We thank the reviewer for recognizing the strengths of our paper and providing valuable suggestions. We have updated the manuscript to address the concerns raised.
Model Limitations and Task Scope
How does FedEx-LoRA scale and perform with larger foundation models and complex tasks?
We appreciate these suggestions and have thoroughly addressed these points in our revision. We have expanded our work to evaluate larger models and more complex tasks. Our method significantly outperforms state-of-the-art federated LoRA approaches when evaluated on complex tasks with LLMs. This improvement is much more pronounced compared to our previous evaluations with smaller models. The manuscript now includes detailed evaluations of models ranging from 3B to 9B parameters, covering both arithmetic and commonsense reasoning tasks. For arithmetic reasoning, we fine-tuned Mistral-7B and Gemma-2 9B on a subset of the MetaMathQA dataset and evaluated their performance using the GSM8K and MATH benchmarks. For commonsense reasoning, we fine-tuned Llama-3.2 3B on COMMONSENSE170K—a collection of eight distinct commonsense reasoning datasets—and reported performance for each task. The results, presented in Tables 1 and 2 (of the revised manuscript), demonstrate that our method consistently outperforms state-of-the-art federated fine-tuning techniques across all arithmetic benchmarks and commonsense reasoning tasks. For example, FedEx-LoRA achieves an 8.64% improvement over FFA-LoRA and a 2.42% gain over FedIT in average accuracy on commonsense reasoning tasks.

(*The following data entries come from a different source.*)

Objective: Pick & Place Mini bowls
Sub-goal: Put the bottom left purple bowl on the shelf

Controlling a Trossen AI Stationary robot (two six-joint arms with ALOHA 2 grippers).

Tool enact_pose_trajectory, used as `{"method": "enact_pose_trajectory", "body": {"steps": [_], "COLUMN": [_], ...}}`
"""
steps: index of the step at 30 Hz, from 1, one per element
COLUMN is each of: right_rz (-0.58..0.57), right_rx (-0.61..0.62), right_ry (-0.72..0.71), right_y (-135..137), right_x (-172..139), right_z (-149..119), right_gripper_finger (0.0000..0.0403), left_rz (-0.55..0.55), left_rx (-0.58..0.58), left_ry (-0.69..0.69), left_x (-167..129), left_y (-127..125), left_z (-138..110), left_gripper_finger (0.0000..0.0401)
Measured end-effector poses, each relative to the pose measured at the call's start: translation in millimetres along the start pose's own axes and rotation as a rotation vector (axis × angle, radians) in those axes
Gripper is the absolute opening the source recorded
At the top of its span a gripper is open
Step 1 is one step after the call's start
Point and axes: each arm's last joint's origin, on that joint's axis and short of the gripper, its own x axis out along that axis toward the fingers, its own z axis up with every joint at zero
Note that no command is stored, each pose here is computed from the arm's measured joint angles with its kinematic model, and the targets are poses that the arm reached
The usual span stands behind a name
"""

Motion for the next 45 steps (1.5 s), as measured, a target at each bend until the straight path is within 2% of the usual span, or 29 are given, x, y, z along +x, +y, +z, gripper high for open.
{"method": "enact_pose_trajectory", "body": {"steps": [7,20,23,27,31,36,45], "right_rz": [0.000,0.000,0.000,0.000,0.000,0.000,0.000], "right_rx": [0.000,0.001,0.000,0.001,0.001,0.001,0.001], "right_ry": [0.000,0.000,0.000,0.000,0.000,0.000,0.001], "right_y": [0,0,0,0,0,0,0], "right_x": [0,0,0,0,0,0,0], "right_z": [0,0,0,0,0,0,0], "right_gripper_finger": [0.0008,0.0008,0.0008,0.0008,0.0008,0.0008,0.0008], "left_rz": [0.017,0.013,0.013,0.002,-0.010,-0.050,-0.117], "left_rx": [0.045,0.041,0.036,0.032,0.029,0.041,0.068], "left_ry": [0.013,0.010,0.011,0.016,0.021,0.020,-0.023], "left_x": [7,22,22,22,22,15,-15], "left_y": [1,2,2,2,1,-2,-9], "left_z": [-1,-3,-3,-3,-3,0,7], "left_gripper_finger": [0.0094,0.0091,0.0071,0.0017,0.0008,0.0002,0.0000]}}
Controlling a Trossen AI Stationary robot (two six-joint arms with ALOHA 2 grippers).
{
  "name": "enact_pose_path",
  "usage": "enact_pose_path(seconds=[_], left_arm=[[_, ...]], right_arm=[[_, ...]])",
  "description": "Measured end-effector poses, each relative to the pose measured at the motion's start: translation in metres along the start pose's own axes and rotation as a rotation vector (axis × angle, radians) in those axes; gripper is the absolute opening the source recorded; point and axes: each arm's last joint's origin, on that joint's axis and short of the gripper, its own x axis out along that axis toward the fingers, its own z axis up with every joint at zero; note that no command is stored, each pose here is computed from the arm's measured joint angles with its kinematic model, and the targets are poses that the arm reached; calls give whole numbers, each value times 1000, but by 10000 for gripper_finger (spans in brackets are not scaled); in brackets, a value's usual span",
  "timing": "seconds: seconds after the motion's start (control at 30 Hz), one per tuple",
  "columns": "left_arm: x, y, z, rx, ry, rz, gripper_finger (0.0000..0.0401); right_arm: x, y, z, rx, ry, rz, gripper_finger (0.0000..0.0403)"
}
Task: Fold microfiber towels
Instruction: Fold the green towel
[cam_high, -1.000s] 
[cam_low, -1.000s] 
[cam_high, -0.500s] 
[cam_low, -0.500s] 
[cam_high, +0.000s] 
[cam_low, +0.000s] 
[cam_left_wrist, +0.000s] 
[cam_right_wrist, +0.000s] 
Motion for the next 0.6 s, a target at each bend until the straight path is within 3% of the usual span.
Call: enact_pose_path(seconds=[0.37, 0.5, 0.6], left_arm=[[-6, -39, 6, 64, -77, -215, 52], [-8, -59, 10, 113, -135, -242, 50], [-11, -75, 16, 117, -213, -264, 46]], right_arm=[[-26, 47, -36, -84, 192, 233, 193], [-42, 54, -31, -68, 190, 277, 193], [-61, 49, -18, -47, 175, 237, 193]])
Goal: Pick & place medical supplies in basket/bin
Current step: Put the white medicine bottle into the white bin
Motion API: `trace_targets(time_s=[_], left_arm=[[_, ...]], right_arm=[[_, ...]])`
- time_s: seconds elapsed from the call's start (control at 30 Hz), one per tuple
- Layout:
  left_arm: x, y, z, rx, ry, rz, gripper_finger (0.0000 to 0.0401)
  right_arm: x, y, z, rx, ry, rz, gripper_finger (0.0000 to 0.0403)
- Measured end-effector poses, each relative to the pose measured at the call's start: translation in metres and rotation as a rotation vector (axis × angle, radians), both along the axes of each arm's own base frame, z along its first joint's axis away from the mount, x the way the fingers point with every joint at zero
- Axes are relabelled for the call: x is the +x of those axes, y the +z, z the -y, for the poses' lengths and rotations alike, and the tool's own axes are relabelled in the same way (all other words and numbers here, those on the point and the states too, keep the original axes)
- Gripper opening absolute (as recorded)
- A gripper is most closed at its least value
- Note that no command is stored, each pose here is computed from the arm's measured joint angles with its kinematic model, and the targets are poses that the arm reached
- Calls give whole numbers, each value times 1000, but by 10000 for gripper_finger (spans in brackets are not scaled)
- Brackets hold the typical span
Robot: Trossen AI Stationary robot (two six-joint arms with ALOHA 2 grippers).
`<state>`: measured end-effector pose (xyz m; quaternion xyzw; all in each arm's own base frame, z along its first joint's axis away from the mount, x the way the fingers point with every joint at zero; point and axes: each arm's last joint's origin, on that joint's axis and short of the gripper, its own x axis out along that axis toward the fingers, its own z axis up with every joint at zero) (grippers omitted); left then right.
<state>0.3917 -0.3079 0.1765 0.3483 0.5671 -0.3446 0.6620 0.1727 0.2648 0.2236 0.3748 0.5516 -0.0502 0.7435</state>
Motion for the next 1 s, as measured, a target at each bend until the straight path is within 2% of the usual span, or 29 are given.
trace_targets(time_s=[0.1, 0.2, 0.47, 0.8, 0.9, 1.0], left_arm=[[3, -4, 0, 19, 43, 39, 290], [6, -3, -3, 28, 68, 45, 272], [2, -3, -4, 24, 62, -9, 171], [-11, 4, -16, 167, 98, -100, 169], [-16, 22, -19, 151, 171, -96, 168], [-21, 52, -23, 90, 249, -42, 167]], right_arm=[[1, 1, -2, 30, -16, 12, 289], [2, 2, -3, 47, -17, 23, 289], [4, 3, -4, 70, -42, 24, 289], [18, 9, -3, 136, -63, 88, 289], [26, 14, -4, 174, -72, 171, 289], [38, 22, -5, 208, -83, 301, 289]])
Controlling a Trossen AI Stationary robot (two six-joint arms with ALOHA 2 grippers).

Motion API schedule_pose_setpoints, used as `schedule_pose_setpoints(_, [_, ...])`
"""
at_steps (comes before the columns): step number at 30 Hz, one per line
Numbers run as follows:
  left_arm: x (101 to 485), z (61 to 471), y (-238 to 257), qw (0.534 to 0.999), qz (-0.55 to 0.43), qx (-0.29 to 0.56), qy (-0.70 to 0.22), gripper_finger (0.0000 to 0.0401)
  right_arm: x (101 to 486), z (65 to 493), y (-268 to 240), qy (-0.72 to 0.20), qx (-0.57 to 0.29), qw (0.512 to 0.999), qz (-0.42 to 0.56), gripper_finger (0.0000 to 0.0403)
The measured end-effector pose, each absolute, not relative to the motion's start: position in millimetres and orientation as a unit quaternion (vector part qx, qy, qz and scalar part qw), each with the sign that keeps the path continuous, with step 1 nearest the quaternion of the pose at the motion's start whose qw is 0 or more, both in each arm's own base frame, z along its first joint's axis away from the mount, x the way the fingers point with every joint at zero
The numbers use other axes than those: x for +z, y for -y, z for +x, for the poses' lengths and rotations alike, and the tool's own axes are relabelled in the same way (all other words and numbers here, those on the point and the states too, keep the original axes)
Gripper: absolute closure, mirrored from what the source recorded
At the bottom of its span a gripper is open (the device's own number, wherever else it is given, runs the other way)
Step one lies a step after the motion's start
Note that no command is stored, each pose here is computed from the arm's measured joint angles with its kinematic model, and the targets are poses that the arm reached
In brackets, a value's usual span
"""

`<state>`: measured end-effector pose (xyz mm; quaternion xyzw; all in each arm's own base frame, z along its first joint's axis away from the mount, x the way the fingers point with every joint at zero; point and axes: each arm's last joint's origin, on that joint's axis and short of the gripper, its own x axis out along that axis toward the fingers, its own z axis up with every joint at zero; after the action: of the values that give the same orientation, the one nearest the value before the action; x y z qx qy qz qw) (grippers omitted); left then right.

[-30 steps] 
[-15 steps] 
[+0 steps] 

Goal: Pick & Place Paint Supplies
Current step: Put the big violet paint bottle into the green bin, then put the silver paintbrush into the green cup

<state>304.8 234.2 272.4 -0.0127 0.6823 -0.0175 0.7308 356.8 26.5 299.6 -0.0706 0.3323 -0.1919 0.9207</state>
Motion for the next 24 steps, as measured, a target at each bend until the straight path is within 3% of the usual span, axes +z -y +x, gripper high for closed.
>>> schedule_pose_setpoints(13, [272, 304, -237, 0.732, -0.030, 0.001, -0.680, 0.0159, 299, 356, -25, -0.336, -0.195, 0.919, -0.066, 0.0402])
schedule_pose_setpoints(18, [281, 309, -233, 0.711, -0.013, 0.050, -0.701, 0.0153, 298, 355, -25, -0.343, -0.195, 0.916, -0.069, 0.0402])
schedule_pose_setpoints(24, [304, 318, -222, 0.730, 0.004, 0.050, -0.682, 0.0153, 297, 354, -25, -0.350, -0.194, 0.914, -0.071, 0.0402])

Table 1: Results for Llama-3.2 3B on eight commonsense reasoning datasets, comparing various federated LoRA methods at rank r=32.
| Method | BoolQ | PIQA | SIQA | HellaS. | WinoG. | ARC-e | ARC-c | OBQA | Avg. |
|---|---|---|---|---|---|---|---|---|---|
| Centralized LoRA (r=32) | 73.45 | 89.65 | 82.23 | 94.41 | 87.97 | 93.88 | 82.76 | 86.60 | 86.37 |
| FedIT (r=32) | 70.73 | 87.59 | 79.17 | 91.06 | 83.42 | 92.71 | 81.31 | 82.68 | 83.57 |
| FFA-LoRA (r=32) | 65.78 | 84.22 | 72.41 | 82.27 | 72.53 | 90.36 | 76.28 | 75.00 | 77.35 |
| FedEx-LoRA (r=32) | 73.21 | 89.01 | 81.98 | 94.29 | 87.29 | 93.68 | 82.33 | 86.20 | 85.99 |
Table 2: Arithmetic reasoning performance on GSM8K and MATH for Mistral-7B and Gemma-2 9B, comparing various federated LoRA methods at rank r=32.
| Model | Method | GSM8K | MATH |
|---|---|---|---|
| Mistral-7B | Centralized LoRA (r=32) | 62.77 | 16.24 |
| FedIT (r=32) | 56.94 | 14.96 | |
| FFA-LoRA (r=32) | 56.41 | 14.88 | |
| FedEx-LoRA (r=32) | 62.62 | 16.54 | |
| -------------- | ------------------------ | ----------- | ---------- |
| Gemma-2 9B | Centralized LoRA (r=32) | 76.34 | 39.32 |
| FedIT (r=32) | 74.57 | 37.16 | |
| FFA-LoRA (r=32) | 75.04 | 35.18 | |
| FedEx-LoRA (r=32) | 76.19 | 39.00 |
Question 1
What factors contribute to FedEx-LoRA outperforming centralized LoRA on certain benchmarks?
Training on smaller, distributed datasets through federated learning can sometimes prevent the model from overfitting, which may explain why it occasionally performs better than training on the complete centralized dataset.
Question 2
Can FedEx-LoRA be extended to other LoRA variants, such as MoE-LoRA and QLoRA, and if so, what adaptations might be necessary?
FedEx-LoRA integrates easily with QLoRA through a simple process. Each client first trains a model using QLoRA and then converts the trained weights to LoRA format using bfloat16 quantization. These converted weights are then sent to the server. The server aggregates the LoRA weights (including the residual matrix) and sends them back to the clients. Each client then loads the aggregated weights into their base model, converts the model back to QLoRA format, and continues training. The quantization and dequantization operations occur entirely on the client side. These operations are negligible compared to the costs of training a model, and they only take place before and after a federated aggregation round, not during the actual training phase.
MoE-LoRA can be used without modifications, requiring only that client models have the same number of LoRA experts. While the effectiveness of the aggregated model remains uncertain when LoRA experts may be trained on different tasks, we emphasize that FedEx-LoRA extends to any LoRA variant compatible with vanilla Federated LoRA, as our contribution lies in the aggregation mechanism.
Privacy Impacts
We thank the reviewer for pointing this out. This is indeed an interesting area of study, but we have focused our current work elsewhere and plan to explore this thoroughly in future studies.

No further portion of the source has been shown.